Andai janji pemerintah membeli gula lewat Danantara belum bisa direalisasikan, Sunardi menyebut petani tebu di Jatim mengancam berhenti menanam tebu dan menggelar aksi demonstrasi.
“Jika anggaran Rp 1,5 Triliun yang dijanjikan tidak terealisasi, mungkin kami tidak menanam tebu, dan kami lakukan aksi demonstrasi besar-besaran, kami petani tebu akan mogok massal,” ungkapnya.
Sunardi menyebut saat ini seluruh DPC APTRI di Jatim satu suara menuntut pemerintah segera menepati janjinya untuk menyerap tebu lokal.
DPC APTRI Jatim meminta supaya pemerintah mulai berbenah dan melakukan langkah konkret dengan mulai menyerap tebu sampai November 2025.
“Kami harap program ini lancar dengan support ke seluruh petani di Indonesia. Kami minta pemerintah melindungi hilir kami bahwa wujudnya ini berupa gula. Gula kami adalah gula kristal putih, yang notabene adalah gula konsumsi. Kami berharap negara harus bijak hadir membela kami gula konsumsi harus bisa diserap pasar apapun fakta yang terjadi,” ucapnya.
Sementara itu Arum Sabil Dewan Pembina DPD APTRI menyoroti persoalan sistem administrasi di Danantara hingga berdampak pada realisasi program, salah satunya anggaran untuk membeli gula.
“Apapun yang terjadi di pusat, sistem administrasi apapun, jangan sampai justru berdampak negatif terhadap kelangsungan industri gula nasional yang ada di dalam negeri ini,” katanya.
Menurut Arum Sabil, banyaknya gula petani Jatim yang tidak terserap di pasar dipicu oleh banyaknya impor gula rafinasi.
Lambatnya penyerapan tebu lokal, kata Arum Sabil, dikhawatirkan bakal memengaruhi produksi tebu di tahun mendatang.

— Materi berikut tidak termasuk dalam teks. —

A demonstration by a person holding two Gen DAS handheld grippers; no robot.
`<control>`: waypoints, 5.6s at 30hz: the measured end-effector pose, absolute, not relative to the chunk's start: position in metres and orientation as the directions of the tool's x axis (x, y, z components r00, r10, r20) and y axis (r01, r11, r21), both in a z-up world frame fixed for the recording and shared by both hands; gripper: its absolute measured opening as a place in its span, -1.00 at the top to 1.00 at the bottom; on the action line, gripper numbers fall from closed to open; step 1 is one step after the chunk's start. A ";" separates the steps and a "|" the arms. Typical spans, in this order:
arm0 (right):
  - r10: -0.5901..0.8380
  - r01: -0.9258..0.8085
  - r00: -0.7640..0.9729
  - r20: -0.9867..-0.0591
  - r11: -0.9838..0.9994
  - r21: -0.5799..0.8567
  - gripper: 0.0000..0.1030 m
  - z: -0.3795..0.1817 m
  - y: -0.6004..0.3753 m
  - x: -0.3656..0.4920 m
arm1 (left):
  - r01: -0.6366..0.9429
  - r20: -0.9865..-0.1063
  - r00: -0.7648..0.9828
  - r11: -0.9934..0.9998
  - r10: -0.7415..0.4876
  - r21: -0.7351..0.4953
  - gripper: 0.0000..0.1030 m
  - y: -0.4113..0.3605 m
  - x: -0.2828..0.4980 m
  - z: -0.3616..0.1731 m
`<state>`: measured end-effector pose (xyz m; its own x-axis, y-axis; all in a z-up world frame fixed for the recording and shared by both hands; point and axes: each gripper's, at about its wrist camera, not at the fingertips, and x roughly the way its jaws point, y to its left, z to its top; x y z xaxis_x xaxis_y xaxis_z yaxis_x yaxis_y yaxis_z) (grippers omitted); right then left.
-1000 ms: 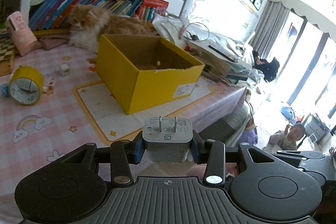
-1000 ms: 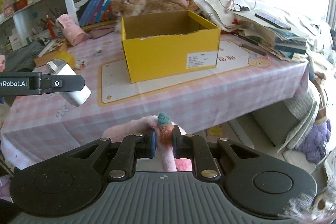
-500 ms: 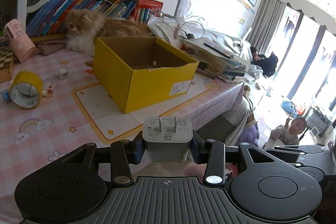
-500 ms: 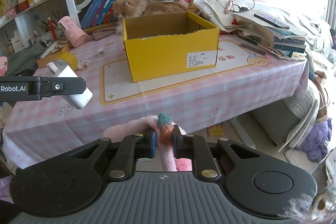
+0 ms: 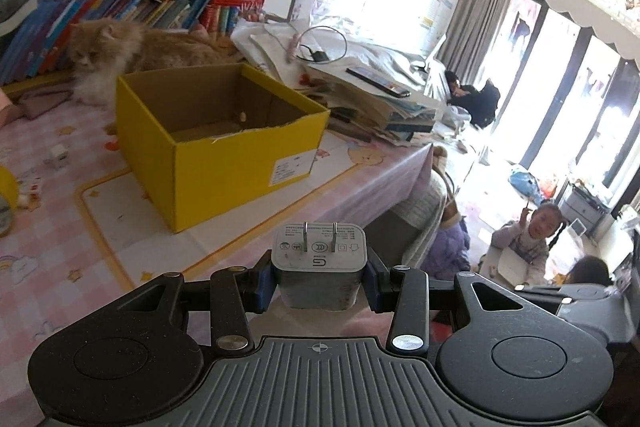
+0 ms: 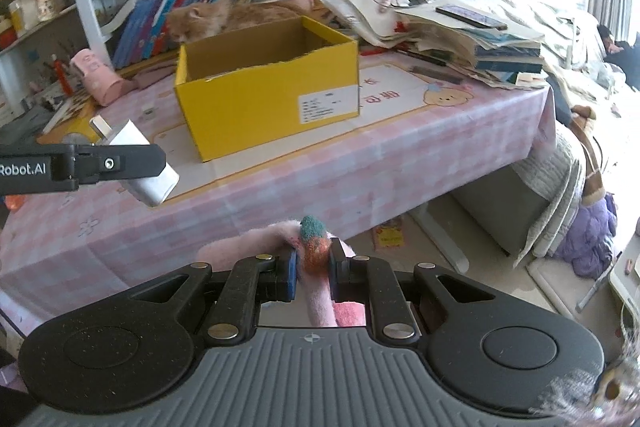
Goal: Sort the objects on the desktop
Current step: 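Carry the charger and plush toy with both tools over the yellow box, then open both tools to drop the charger and plush toy into the box, then withdraw both open tools from the box back toward the table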
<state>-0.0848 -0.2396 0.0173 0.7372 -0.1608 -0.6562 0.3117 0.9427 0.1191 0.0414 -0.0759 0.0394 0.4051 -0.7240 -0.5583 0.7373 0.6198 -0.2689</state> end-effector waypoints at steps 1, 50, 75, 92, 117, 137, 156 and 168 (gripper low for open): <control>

“Usaha ini harus berkelanjutan, kalau hari ini petani mengalami kerugian, maka dampaknya pada produksi di tahun akan datang karena pertanian tebu itu tidak boleh terlambat merawatnya,” jelasnya.
Arum Sabil menyarankan pemerintah agar segera membentuk badan koordinasi untuk mengatasi petani dan panen gula di Indonesia.

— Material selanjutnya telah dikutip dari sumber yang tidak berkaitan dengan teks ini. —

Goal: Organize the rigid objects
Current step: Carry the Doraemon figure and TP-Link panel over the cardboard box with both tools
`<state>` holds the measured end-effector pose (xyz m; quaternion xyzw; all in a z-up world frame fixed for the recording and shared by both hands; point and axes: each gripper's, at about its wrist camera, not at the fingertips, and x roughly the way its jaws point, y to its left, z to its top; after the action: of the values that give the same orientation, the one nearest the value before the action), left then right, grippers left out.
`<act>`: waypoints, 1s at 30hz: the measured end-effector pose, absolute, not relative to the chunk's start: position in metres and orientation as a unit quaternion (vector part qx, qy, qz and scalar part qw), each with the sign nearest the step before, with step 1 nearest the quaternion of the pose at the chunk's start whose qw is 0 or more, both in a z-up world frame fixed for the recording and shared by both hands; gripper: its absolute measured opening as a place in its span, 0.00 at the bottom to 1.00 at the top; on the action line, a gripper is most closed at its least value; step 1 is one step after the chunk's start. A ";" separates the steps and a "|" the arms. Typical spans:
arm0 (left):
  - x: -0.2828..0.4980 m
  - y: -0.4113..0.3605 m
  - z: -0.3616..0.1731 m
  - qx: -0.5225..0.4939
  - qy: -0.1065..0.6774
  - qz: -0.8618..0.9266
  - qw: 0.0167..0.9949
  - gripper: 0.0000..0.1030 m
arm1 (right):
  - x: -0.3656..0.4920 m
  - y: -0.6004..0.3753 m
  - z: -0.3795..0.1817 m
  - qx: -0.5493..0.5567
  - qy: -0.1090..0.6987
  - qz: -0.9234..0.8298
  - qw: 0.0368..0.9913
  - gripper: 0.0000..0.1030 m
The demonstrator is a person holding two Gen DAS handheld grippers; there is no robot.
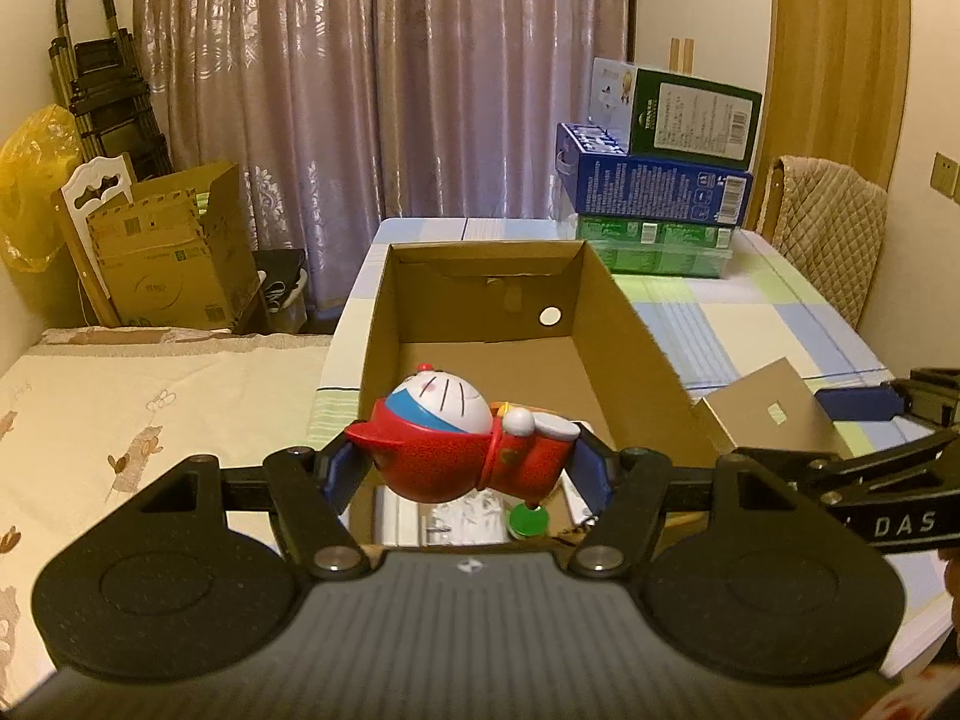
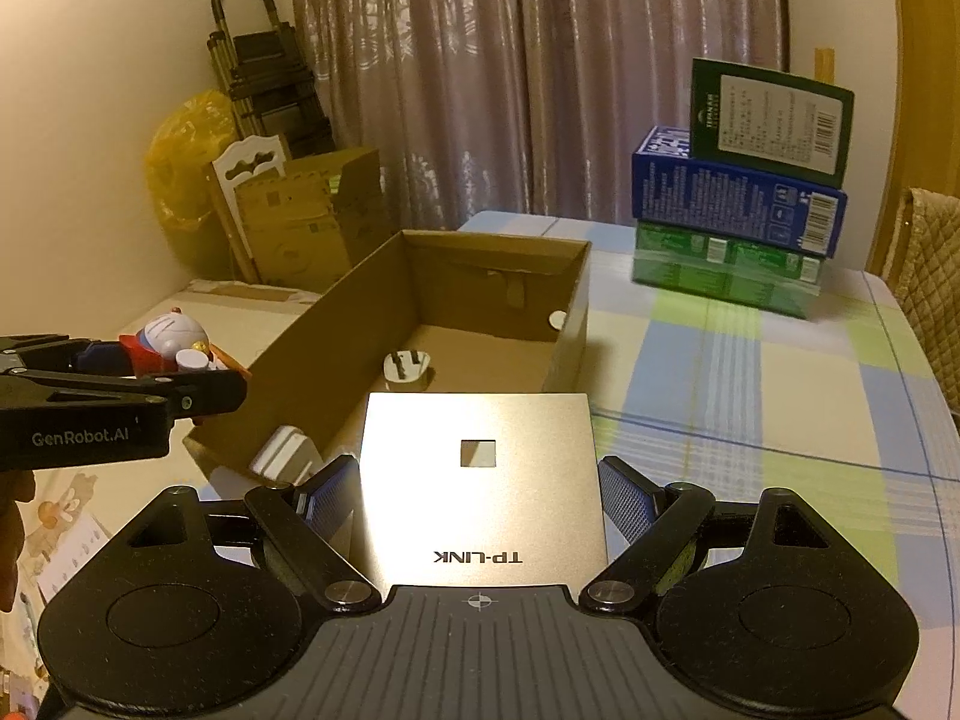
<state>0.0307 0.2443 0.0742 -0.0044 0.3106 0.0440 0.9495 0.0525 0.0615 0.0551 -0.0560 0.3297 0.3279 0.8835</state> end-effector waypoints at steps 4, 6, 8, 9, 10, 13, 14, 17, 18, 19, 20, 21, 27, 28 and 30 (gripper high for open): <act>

“Saya juga mengusulkan kepada pemerintah agar segera dibentuk badan koordinasi yang melibatkan semua pihak yang terkait dengan pergulaan nasional ini agar persoalan-persoalan pergulaan nasional bisa dibicarakan dan diputuskan secara komprehensif dan terintegrasi,” ucapnya.
“Sehingga jangan sampai nanti keputusan itu dibuat oleh instansi terkait, tapi satunya ternyata tidak nyambung dengan instansi lain dan ini menjadi tidak bagus nantinya. Panjangnya birokrasi yang tidak terintegrasi ini justru berdampak. Saya khawatir kucuran rencana untuk mengalokasikan Rp 1,5 Triliun dari Danantara untuk membeli gula petani ini, karena ribetnya birokrasi antar institusi yang menangani (tidak jadi cair),” lanjutnya.

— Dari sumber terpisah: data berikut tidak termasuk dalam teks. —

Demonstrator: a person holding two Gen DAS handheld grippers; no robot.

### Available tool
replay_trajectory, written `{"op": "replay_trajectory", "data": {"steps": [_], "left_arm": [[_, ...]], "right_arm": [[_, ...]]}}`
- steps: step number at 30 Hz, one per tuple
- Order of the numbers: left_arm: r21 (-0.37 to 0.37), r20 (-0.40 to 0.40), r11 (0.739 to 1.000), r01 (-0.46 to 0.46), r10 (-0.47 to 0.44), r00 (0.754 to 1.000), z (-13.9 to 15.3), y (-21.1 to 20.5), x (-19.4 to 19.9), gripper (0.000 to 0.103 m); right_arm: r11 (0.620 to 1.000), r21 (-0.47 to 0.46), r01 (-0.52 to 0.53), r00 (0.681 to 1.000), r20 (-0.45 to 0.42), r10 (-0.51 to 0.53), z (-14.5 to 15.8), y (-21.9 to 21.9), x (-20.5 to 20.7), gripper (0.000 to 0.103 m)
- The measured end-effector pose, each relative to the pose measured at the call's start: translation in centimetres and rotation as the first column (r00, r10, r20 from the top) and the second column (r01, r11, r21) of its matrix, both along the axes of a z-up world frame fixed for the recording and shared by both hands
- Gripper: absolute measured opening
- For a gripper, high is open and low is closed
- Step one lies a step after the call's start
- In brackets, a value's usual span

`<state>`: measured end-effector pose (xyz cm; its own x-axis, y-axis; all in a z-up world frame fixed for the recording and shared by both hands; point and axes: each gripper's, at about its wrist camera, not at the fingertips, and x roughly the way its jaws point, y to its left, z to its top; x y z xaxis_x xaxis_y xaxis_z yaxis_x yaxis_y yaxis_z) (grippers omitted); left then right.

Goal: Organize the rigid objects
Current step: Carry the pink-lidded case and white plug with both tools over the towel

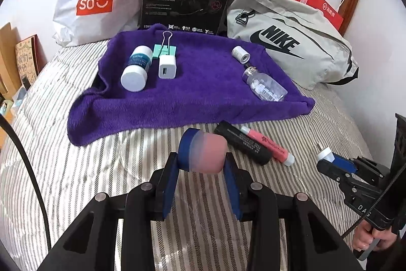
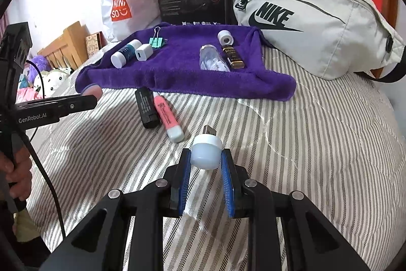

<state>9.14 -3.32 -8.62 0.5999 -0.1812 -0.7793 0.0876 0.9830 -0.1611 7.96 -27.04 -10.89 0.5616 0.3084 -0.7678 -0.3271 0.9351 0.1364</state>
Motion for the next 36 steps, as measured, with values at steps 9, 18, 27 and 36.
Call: {"op": "replay_trajectory", "data": {"steps": [9,18,27,36], "left_arm": [[0.015,0.062,1.000,-0.019,0.018,0.998,2.9,0.7,1.7,0.034],[0.001,0.056,0.999,-0.045,0.044,0.997,3.3,2.0,5.5,0.034],[-0.004,0.049,0.998,-0.068,0.068,0.996,3.0,3.2,7.9,0.034],[-0.012,0.030,0.997,-0.074,0.074,0.997,2.4,3.9,8.7,0.034]], "right_arm": [[0.997,0.005,-0.077,0.996,0.040,0.077,2.4,1.8,2.2,0.024],[0.991,0.040,-0.127,0.989,0.076,0.124,4.7,3.9,5.5,0.024],[0.981,0.067,-0.181,0.983,0.032,0.179,4.5,6.2,11.1,0.024],[0.972,0.006,-0.236,0.966,-0.106,0.235,0.7,8.8,14.9,0.024]]}}
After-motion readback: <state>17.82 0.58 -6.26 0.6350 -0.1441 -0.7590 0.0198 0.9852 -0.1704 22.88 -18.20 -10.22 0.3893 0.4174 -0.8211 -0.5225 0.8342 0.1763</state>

Arum menyebut anggaran senilai Rp1,5 triliun itu setidaknya bisa membuat petani menyambung hidup dan menanam lagi untuk musim panen yang akan datang.
Selain itu pemerintah tidak akan rugi meski menggelontorkan dana tersebut untuk membeli gula karena untuk dijual ke pasar.
“Kan Rp 1,5 Triliun itu tidak cuma-cuma. Pemerintah punya gula untuk dijual kembali ke pasar. Jadi pemerintah tidak rugi sama sekali dengan membeli gula petani,” tegasnya.
Di sisi lain Soedjai Kartasasmita Begawan Perkebunan menyebut ada satu paradoks yang perlu diperhatikan pemerintah soal industri gula di Indonesia saat ini.
“Pada satu sisi Indonesia negara importir gula terbesar di dunia, namun pada lain sisi harga gula petani tidak laku dijual. Sebaiknya dicarikan solusi sebelum para petani tebu mengadakan demo,” ungkapnya.(wld/ris/iss)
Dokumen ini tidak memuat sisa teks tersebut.